Russia, approvato una legge per poter ignorare le decisioni internazionali sui diritti umani



Con 434 voti e favore e solo tre contrari, il governo russo ha approvato una modifica alla sua costituzione per permettere la possibilità di ignorare qualsiasi decisione venga presa dalla Corte europea dei diritti dell'uomo. Già all'inizio di quest'anno la Corte Suprema del Paese stabilì che qualsiasi trattato internazionale non avrebbe avuto valore in Russia se in contrasto con la legge del Paese.

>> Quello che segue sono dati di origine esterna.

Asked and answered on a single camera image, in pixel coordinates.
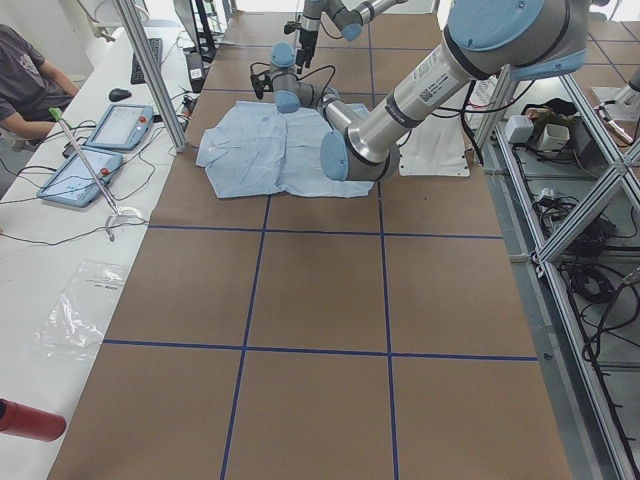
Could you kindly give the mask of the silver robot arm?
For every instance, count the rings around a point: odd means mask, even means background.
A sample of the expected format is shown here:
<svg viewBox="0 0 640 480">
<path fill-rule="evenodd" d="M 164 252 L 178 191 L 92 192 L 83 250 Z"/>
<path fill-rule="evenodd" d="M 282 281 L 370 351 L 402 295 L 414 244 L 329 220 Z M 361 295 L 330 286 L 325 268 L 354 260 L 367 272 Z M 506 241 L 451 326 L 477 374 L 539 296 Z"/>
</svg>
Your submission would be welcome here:
<svg viewBox="0 0 640 480">
<path fill-rule="evenodd" d="M 398 140 L 467 84 L 502 67 L 515 81 L 557 77 L 585 61 L 590 4 L 587 1 L 460 0 L 452 3 L 442 42 L 367 116 L 361 117 L 327 87 L 302 82 L 327 15 L 352 41 L 363 26 L 393 7 L 363 1 L 353 9 L 341 1 L 307 1 L 286 33 L 299 33 L 299 48 L 273 46 L 267 70 L 250 75 L 255 94 L 274 95 L 281 113 L 318 110 L 332 129 L 321 143 L 324 174 L 335 181 L 379 181 L 399 165 Z"/>
<path fill-rule="evenodd" d="M 340 0 L 305 1 L 302 13 L 294 21 L 289 21 L 284 26 L 286 35 L 294 31 L 299 32 L 299 46 L 295 59 L 297 72 L 301 73 L 305 68 L 310 67 L 315 55 L 324 13 L 327 14 L 343 38 L 347 41 L 353 41 L 362 33 L 365 25 L 371 23 L 386 10 L 403 3 L 403 0 L 361 1 L 353 9 L 350 9 Z"/>
</svg>

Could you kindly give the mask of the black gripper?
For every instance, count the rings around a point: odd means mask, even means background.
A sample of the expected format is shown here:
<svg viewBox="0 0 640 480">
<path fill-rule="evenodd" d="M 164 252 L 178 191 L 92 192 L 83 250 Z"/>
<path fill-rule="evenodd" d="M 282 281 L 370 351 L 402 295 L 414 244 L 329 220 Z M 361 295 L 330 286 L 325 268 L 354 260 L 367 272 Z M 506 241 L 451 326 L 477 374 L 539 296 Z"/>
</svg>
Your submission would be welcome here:
<svg viewBox="0 0 640 480">
<path fill-rule="evenodd" d="M 257 76 L 257 92 L 258 93 L 273 92 L 273 83 L 268 74 Z"/>
<path fill-rule="evenodd" d="M 316 48 L 318 39 L 317 30 L 308 30 L 300 28 L 299 44 L 300 49 L 296 53 L 296 72 L 301 74 L 305 69 L 311 66 L 311 61 L 314 57 L 314 50 Z"/>
</svg>

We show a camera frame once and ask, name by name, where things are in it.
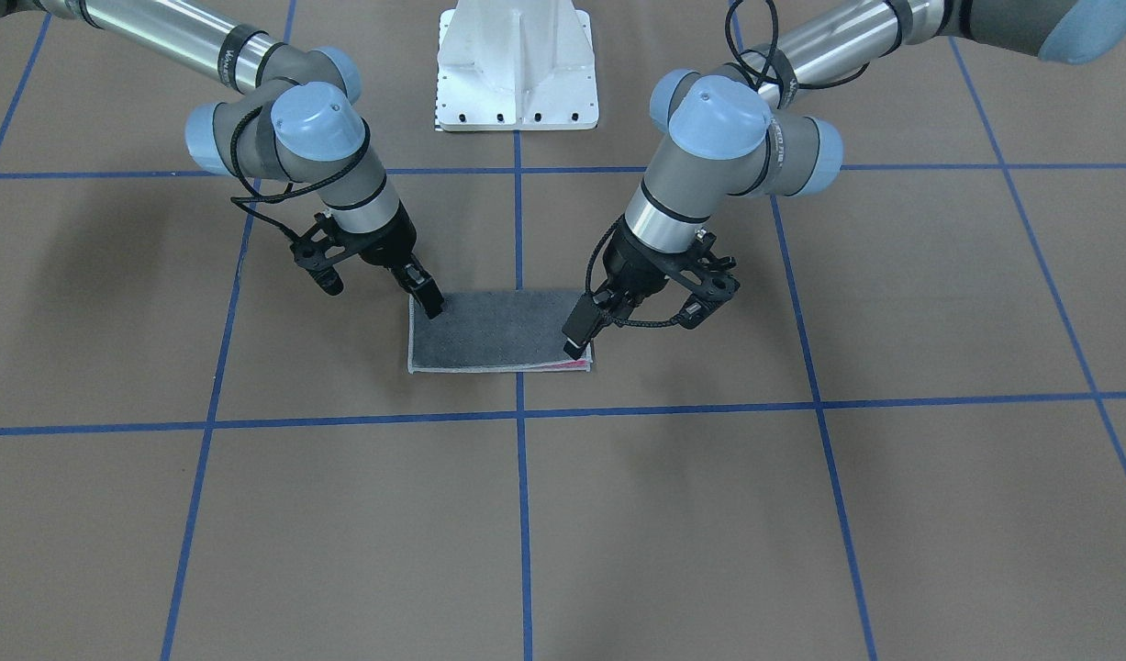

La modifica costituzionale consentirà al governo di poter continuare a calpestare i diritti umani dei cittadini, ignorando completamente il parere della comunità internazionale.
Tra i gruppi più colpiti figura sicuramente la comunità lgbt, stretta nella morsa della discriminazione legalizzata dalla legge contro la cosiddetta «propaganda dei rapporti sessuali non tradizionali». La Duma ha infatti deciso di ignorare la condanna già emessa dalla Corte Europea riguardo alla violazione della libertà di manifestazione attraverso i suoi divieti allo svolgimento dei Gay Pride.
A beneficiare di quella modifica sarà anche la recente legge liberticida che conferisce alla polizia la possibilità di multare chiunque manifesti dissenso verso il governo, arrivando sino a prevedere pene detentive sino ai 15 anni. Una legge che contrasta con qualsiasi trattato internazionale, ma utile per soffocare qualsiasi possibile rivolta.
Ed infine c'è anche la condanna ad una multa da 2,5 miliardi di dollari per l'ingiunto processo con cui si avviarono procedimenti fiscali contro l'ormai defunta compagnia petrolifera russa Yukos. Anche in questo caso la Russia farà finta di nulla dinnanzi alle compravendite poco trasparenti che portarono a distruggere la compagnia e a trasportare le sue quote nelle mani della Rosneft.